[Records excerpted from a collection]

────────────────────────────────────────

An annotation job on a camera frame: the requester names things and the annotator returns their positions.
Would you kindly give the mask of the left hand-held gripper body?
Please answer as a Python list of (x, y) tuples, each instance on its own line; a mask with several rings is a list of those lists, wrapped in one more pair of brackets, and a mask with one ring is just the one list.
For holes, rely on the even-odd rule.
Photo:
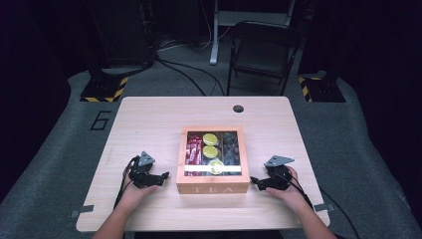
[(134, 157), (129, 164), (129, 178), (138, 188), (152, 186), (155, 180), (162, 178), (161, 175), (150, 173), (150, 169), (155, 163), (155, 159), (143, 151)]

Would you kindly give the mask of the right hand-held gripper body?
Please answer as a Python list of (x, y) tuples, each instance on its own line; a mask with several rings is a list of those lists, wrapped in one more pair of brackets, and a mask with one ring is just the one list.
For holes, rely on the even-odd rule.
[(264, 163), (269, 175), (268, 187), (286, 190), (290, 186), (292, 175), (286, 167), (286, 164), (290, 162), (294, 162), (290, 157), (273, 155)]

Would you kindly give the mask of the person's left hand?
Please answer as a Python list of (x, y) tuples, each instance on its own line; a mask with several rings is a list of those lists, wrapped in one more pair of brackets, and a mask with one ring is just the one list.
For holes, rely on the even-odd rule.
[(124, 180), (122, 197), (119, 204), (126, 209), (134, 210), (148, 195), (157, 189), (157, 185), (138, 188), (127, 175)]

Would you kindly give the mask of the person's right hand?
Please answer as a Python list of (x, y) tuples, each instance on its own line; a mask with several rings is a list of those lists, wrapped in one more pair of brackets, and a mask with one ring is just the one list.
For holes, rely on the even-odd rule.
[(280, 199), (289, 209), (299, 214), (305, 209), (309, 209), (309, 205), (299, 191), (299, 184), (295, 182), (286, 190), (278, 190), (272, 187), (267, 187), (266, 192), (270, 195)]

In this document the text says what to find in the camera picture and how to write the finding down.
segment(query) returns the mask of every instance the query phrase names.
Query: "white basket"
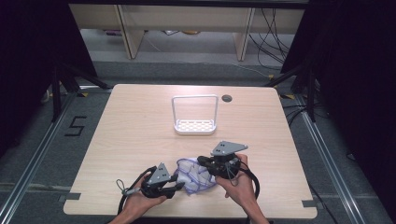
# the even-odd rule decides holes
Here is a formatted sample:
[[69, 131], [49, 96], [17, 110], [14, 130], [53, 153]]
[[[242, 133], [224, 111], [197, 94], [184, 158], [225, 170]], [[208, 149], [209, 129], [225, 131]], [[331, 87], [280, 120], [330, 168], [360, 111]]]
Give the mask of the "white basket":
[[[179, 98], [203, 98], [212, 97], [215, 100], [213, 119], [178, 119], [175, 100]], [[219, 97], [215, 94], [208, 95], [180, 95], [172, 98], [174, 113], [174, 126], [178, 134], [181, 135], [210, 135], [216, 130], [216, 117], [218, 114]]]

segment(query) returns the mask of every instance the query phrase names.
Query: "hand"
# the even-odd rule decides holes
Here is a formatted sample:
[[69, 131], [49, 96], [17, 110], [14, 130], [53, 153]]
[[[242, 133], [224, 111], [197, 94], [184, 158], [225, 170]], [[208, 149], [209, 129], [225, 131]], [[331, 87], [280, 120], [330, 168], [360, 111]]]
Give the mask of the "hand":
[[[243, 162], [241, 163], [241, 168], [248, 169], [246, 167], [248, 165], [248, 156], [244, 154], [236, 154], [236, 156]], [[220, 176], [216, 176], [216, 182], [225, 189], [226, 198], [231, 197], [244, 209], [252, 223], [269, 223], [257, 204], [252, 180], [245, 172], [239, 171], [235, 179], [233, 179], [233, 183], [236, 183], [236, 185], [229, 179], [224, 179]]]
[[[134, 186], [140, 188], [146, 175], [140, 178], [140, 180]], [[138, 218], [142, 217], [150, 208], [165, 202], [166, 196], [159, 198], [147, 198], [141, 191], [130, 195], [122, 209], [122, 212], [117, 215], [110, 223], [111, 224], [129, 224]]]

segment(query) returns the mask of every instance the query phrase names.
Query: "floor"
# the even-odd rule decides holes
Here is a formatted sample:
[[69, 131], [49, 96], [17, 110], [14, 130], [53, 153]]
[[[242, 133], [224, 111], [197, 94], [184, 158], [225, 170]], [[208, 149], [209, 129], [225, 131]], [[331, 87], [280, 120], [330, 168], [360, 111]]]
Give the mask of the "floor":
[[[281, 66], [279, 61], [283, 60], [280, 51], [276, 49], [278, 48], [278, 42], [270, 35], [267, 37], [267, 41], [275, 48], [268, 46], [266, 48], [277, 59], [264, 53], [258, 54], [257, 46], [252, 39], [249, 39], [246, 58], [244, 61], [238, 62], [236, 60], [232, 34], [199, 33], [198, 35], [186, 35], [182, 32], [177, 32], [167, 35], [163, 31], [148, 31], [145, 33], [137, 57], [133, 60], [127, 58], [120, 36], [106, 35], [101, 30], [81, 30], [81, 34], [95, 63], [148, 64], [148, 68], [146, 69], [149, 69], [152, 63], [180, 63], [190, 64], [196, 67], [200, 67], [201, 65], [215, 66], [227, 64], [234, 66], [235, 69], [244, 69], [263, 77], [269, 77], [271, 75], [278, 76], [279, 67]], [[261, 43], [261, 37], [258, 34], [253, 34], [252, 38], [258, 43]], [[285, 46], [289, 46], [292, 42], [293, 35], [280, 35], [279, 39]], [[265, 72], [258, 69], [258, 67], [262, 66], [266, 67]], [[290, 81], [279, 85], [278, 91], [282, 92], [282, 94], [287, 94], [289, 87]], [[94, 103], [90, 104], [95, 104], [92, 106], [102, 108], [106, 105], [107, 98], [108, 94], [92, 95]], [[281, 102], [285, 106], [285, 115], [292, 114], [293, 107], [287, 106], [295, 105], [296, 100], [289, 100], [285, 96]], [[84, 104], [82, 99], [77, 98], [71, 105], [74, 108], [73, 112], [68, 112], [65, 118], [71, 119], [77, 113], [87, 113], [88, 109], [86, 106], [83, 106]], [[50, 108], [50, 104], [43, 104], [36, 112], [36, 119], [27, 128], [25, 138], [21, 140], [21, 144], [18, 146], [26, 150], [10, 150], [0, 160], [0, 202], [6, 201], [15, 183], [26, 172], [25, 168], [29, 165], [30, 159], [35, 155], [35, 149], [42, 143], [46, 131], [51, 128], [51, 123], [48, 121], [48, 118], [51, 116]], [[343, 145], [342, 137], [337, 134], [332, 122], [326, 119], [326, 111], [323, 108], [317, 108], [316, 112], [318, 116], [325, 118], [318, 119], [317, 125], [322, 137], [326, 139], [327, 146], [329, 148], [336, 148], [336, 150], [331, 152], [335, 160], [334, 164], [345, 178], [347, 187], [352, 192], [355, 202], [357, 202], [359, 209], [362, 211], [362, 215], [366, 220], [365, 223], [392, 223], [357, 163], [346, 157], [347, 148]], [[95, 117], [99, 119], [101, 110], [93, 110], [90, 113], [97, 113]], [[91, 123], [93, 126], [86, 128], [90, 130], [91, 134], [94, 132], [94, 124], [97, 121], [92, 120]], [[326, 206], [331, 209], [338, 223], [359, 223], [351, 220], [351, 216], [348, 215], [345, 208], [346, 204], [340, 200], [342, 197], [337, 193], [338, 191], [323, 162], [322, 155], [318, 153], [316, 143], [312, 140], [308, 144], [306, 143], [306, 139], [302, 138], [302, 135], [307, 137], [311, 134], [306, 128], [306, 123], [306, 119], [299, 117], [290, 126], [290, 130], [298, 148], [307, 179], [314, 185], [314, 188], [318, 192], [318, 195], [313, 192], [313, 197], [318, 202], [318, 217], [314, 220], [275, 220], [275, 223], [335, 223], [329, 216], [329, 213], [325, 211]], [[63, 158], [67, 157], [69, 160], [79, 162], [82, 160], [85, 151], [78, 151], [74, 149], [74, 146], [79, 145], [84, 147], [90, 143], [90, 139], [79, 138], [76, 141], [75, 143], [66, 143], [65, 141], [59, 143], [56, 139], [53, 140], [51, 143], [53, 148], [67, 148], [67, 150], [53, 150], [48, 152], [47, 159], [42, 161], [37, 173], [33, 174], [34, 179], [32, 184], [29, 186], [23, 199], [19, 202], [19, 209], [14, 211], [15, 217], [11, 219], [11, 223], [39, 223], [46, 222], [49, 218], [54, 218], [59, 223], [101, 223], [111, 218], [90, 216], [64, 217], [62, 209], [64, 199], [62, 197], [70, 190], [70, 183], [73, 182], [73, 176], [78, 170], [78, 167], [70, 167], [68, 162], [63, 160]]]

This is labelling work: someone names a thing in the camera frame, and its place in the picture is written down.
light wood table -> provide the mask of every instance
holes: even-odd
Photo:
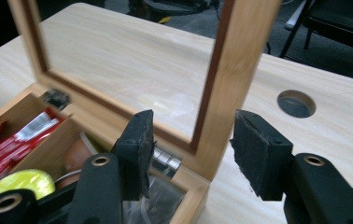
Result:
[[[76,23],[67,19],[68,13],[77,13],[81,18],[90,15],[87,18],[104,22],[109,17],[119,18],[129,27],[129,32],[124,33],[126,38],[128,35],[137,37],[142,28],[142,23],[134,28],[129,19],[114,12],[102,11],[92,15],[92,8],[83,6],[70,7],[68,10],[67,13],[62,12],[44,21],[45,28],[46,25],[57,27],[56,18],[63,18],[59,23]],[[164,37],[168,36],[175,45],[182,48],[201,49],[204,58],[209,59],[212,40],[163,26],[158,28],[157,24],[146,21],[144,24],[146,27],[153,26],[155,32],[159,32],[159,41],[164,41]],[[94,42],[106,41],[99,38],[101,35],[96,34],[94,28],[86,29],[85,32]],[[128,47],[129,43],[121,41],[118,45]],[[169,52],[169,57],[174,57],[172,52]],[[173,66],[172,61],[167,62],[167,65]],[[203,65],[190,69],[202,71],[206,67]],[[22,40],[17,37],[0,48],[0,106],[34,82]],[[281,111],[276,97],[286,90],[302,91],[310,95],[316,103],[316,113],[308,119],[296,119]],[[309,152],[330,160],[353,187],[353,79],[263,54],[243,108],[260,114],[283,133],[294,144],[294,154]],[[228,146],[198,222],[286,223],[282,207],[282,202],[265,203],[256,197],[233,160],[233,149]]]

wooden box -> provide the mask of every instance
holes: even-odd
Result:
[[[226,1],[213,52],[207,47],[213,44],[210,39],[184,36],[183,32],[175,29],[117,15],[101,8],[76,4],[43,21],[43,27],[41,27],[35,1],[9,0],[9,4],[23,36],[37,83],[0,109],[0,122],[11,121],[13,128],[7,130],[8,133],[18,130],[46,106],[43,96],[49,89],[67,93],[72,100],[72,104],[60,112],[67,118],[66,122],[18,164],[14,171],[39,168],[57,179],[63,175],[61,157],[65,149],[69,148],[78,138],[80,131],[96,136],[104,145],[112,146],[130,117],[141,110],[135,104],[144,102],[144,107],[154,111],[154,132],[157,145],[182,158],[182,165],[170,182],[182,189],[185,196],[171,223],[193,222],[200,215],[205,204],[208,188],[219,168],[220,160],[230,138],[234,111],[241,107],[247,95],[279,1]],[[85,14],[78,14],[83,9]],[[103,46],[102,49],[92,48],[90,44],[83,46],[82,42],[81,49],[86,50],[88,59],[91,58],[91,52],[96,50],[118,48],[120,43],[117,41],[129,41],[130,45],[124,45],[123,48],[118,49],[121,54],[113,55],[113,58],[95,58],[92,61],[93,67],[97,66],[101,60],[109,60],[113,63],[101,69],[111,74],[116,73],[116,75],[90,83],[92,77],[98,78],[90,74],[91,71],[93,72],[90,65],[85,65],[83,68],[80,63],[69,63],[66,67],[60,68],[58,63],[62,63],[60,61],[63,56],[57,60],[50,58],[48,47],[54,50],[66,46],[72,50],[73,46],[69,46],[68,41],[60,46],[52,47],[52,38],[58,37],[52,36],[51,32],[61,32],[58,35],[67,36],[73,34],[74,29],[84,30],[90,26],[103,25],[95,20],[96,13],[109,18],[109,25],[114,26],[109,35],[115,36],[111,41],[116,42],[110,42],[110,47]],[[68,17],[69,20],[74,18],[88,20],[88,23],[86,26],[76,26],[79,24],[77,21],[76,24],[71,22],[69,26],[63,27],[63,22],[67,21]],[[105,33],[97,35],[106,37]],[[157,35],[157,37],[150,39],[150,35]],[[90,37],[83,36],[83,39],[86,41]],[[192,54],[195,58],[191,60],[189,57]],[[176,67],[170,65],[171,76],[161,74],[159,70],[150,70],[153,67],[156,68],[156,64],[153,63],[170,61],[170,64],[178,65]],[[131,64],[134,63],[140,64],[140,67],[132,68]],[[150,69],[146,68],[145,63],[150,64]],[[68,66],[71,66],[72,70],[77,67],[83,70],[88,69],[89,72],[76,78],[73,72],[68,71]],[[196,70],[204,71],[207,75],[197,76]],[[141,76],[141,79],[129,80],[128,75],[132,72],[140,73],[136,75]],[[127,91],[128,88],[123,91],[118,90],[117,86],[120,84],[118,78],[127,79],[132,91],[138,91],[138,94],[131,96]],[[145,80],[151,78],[154,81],[151,80],[150,85],[145,83]],[[103,88],[99,90],[95,85],[101,83]],[[172,98],[171,95],[164,95],[161,91],[153,91],[156,85],[166,85],[166,89],[170,88],[174,96],[187,95]],[[192,102],[197,108],[185,111],[182,116],[174,114],[174,117],[181,119],[174,120],[174,117],[170,116],[173,112],[170,106],[174,105],[165,103],[167,98],[179,100],[176,104],[180,104],[182,109],[174,109],[176,113],[183,110],[183,106],[189,106],[185,101]],[[156,119],[158,114],[163,113],[162,110],[169,110],[168,114],[165,113],[165,119]],[[188,130],[179,127],[179,122],[186,122],[189,126]]]

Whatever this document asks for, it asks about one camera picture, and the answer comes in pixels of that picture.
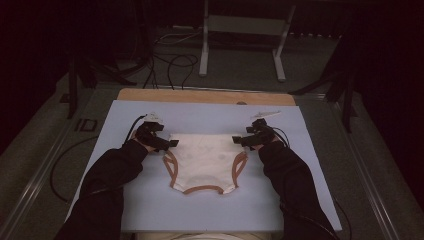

────────────────────────────────────────

> _What the task asks_
Whenever a line of the data includes "left", copy that line.

> _Result of the task_
Would you kindly give the mask of the left hand-held gripper body?
Would you kindly give the mask of the person's left hand?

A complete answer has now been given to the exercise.